### Dataset section

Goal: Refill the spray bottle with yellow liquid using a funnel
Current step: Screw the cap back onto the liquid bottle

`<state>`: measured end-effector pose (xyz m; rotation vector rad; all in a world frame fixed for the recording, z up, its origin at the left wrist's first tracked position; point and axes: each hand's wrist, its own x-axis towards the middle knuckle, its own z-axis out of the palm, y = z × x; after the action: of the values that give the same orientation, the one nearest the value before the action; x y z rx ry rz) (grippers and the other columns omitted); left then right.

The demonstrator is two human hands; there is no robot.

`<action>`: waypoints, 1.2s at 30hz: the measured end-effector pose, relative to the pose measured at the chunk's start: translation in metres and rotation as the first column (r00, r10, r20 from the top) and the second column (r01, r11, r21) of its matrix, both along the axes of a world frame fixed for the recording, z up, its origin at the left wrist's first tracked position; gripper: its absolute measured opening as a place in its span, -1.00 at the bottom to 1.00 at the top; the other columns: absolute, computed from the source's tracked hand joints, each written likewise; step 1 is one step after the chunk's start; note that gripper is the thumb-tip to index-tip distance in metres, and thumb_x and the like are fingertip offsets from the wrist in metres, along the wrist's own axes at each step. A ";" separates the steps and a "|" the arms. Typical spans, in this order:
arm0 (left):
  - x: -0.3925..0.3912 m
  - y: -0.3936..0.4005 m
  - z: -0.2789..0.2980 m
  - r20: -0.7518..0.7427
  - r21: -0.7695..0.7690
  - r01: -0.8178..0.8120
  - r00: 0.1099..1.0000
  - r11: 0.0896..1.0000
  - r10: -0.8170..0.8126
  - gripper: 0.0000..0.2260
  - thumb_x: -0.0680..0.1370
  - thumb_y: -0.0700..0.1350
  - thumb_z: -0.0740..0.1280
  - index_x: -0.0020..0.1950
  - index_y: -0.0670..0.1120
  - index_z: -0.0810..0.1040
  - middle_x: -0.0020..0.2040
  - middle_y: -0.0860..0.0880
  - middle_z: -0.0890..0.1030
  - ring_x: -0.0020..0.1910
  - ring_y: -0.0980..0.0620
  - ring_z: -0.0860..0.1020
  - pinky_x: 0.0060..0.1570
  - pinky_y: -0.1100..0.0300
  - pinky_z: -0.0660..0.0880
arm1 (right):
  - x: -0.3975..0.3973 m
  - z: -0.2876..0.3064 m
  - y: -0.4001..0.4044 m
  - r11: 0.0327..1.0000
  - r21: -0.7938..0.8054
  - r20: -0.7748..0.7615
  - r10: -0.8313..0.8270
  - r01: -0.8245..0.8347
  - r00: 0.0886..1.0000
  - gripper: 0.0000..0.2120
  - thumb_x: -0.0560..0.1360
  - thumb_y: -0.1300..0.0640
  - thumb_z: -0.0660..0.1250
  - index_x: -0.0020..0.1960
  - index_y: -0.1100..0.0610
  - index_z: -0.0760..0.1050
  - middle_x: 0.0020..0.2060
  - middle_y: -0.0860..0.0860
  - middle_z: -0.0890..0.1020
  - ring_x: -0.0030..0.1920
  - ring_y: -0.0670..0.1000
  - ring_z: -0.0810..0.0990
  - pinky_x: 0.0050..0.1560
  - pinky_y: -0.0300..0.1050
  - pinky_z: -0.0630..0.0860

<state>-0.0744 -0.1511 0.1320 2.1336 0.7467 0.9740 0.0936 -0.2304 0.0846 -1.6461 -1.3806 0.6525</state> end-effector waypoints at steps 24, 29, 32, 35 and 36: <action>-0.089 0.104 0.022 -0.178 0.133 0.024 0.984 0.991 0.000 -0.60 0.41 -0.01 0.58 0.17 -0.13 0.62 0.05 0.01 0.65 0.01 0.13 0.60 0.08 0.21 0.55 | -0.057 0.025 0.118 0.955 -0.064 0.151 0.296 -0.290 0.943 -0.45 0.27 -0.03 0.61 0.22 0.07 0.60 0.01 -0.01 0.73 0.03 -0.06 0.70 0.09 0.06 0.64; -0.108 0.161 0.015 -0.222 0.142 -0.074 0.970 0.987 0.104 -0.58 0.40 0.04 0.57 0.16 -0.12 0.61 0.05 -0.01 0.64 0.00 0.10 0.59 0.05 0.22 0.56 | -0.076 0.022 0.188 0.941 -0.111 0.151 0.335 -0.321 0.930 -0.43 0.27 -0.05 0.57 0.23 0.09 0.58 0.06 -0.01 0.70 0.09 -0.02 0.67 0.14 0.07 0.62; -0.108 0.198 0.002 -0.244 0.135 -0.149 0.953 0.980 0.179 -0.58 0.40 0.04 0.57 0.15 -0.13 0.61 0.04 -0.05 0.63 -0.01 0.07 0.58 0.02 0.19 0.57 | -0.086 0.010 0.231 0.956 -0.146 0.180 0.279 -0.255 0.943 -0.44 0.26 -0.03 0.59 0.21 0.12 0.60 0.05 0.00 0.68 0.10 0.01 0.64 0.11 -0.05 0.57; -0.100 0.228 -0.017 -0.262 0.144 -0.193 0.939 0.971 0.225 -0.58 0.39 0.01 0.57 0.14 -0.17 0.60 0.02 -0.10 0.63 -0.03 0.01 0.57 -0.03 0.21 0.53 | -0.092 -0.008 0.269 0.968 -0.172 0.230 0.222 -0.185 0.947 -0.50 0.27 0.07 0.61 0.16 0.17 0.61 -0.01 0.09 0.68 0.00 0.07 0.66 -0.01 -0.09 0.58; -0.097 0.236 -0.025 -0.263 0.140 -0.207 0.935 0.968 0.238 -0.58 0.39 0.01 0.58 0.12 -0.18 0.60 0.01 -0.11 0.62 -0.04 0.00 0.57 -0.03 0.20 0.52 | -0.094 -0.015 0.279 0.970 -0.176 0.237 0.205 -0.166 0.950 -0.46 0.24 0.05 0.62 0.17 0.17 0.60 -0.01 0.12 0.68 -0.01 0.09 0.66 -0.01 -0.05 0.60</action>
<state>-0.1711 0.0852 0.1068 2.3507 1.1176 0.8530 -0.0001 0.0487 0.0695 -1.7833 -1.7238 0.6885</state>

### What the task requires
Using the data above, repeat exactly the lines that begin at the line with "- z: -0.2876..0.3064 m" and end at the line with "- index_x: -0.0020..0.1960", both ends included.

### Answer area
  - z: -0.2876..0.3064 m
  - y: -0.4001..0.4044 m
  - r11: 0.0327..1.0000
  - r21: -0.7938..0.8054
  - r20: -0.7748..0.7615
  - r10: -0.8313..0.8270
  - r01: -0.8245..0.8347
  - r00: 0.0886..1.0000
  - gripper: 0.0000..0.2120
  - thumb_x: -0.0560..0.1360
  - thumb_y: -0.1300..0.0640
  - thumb_z: -0.0660..0.1250
  - index_x: -0.0020..0.1960

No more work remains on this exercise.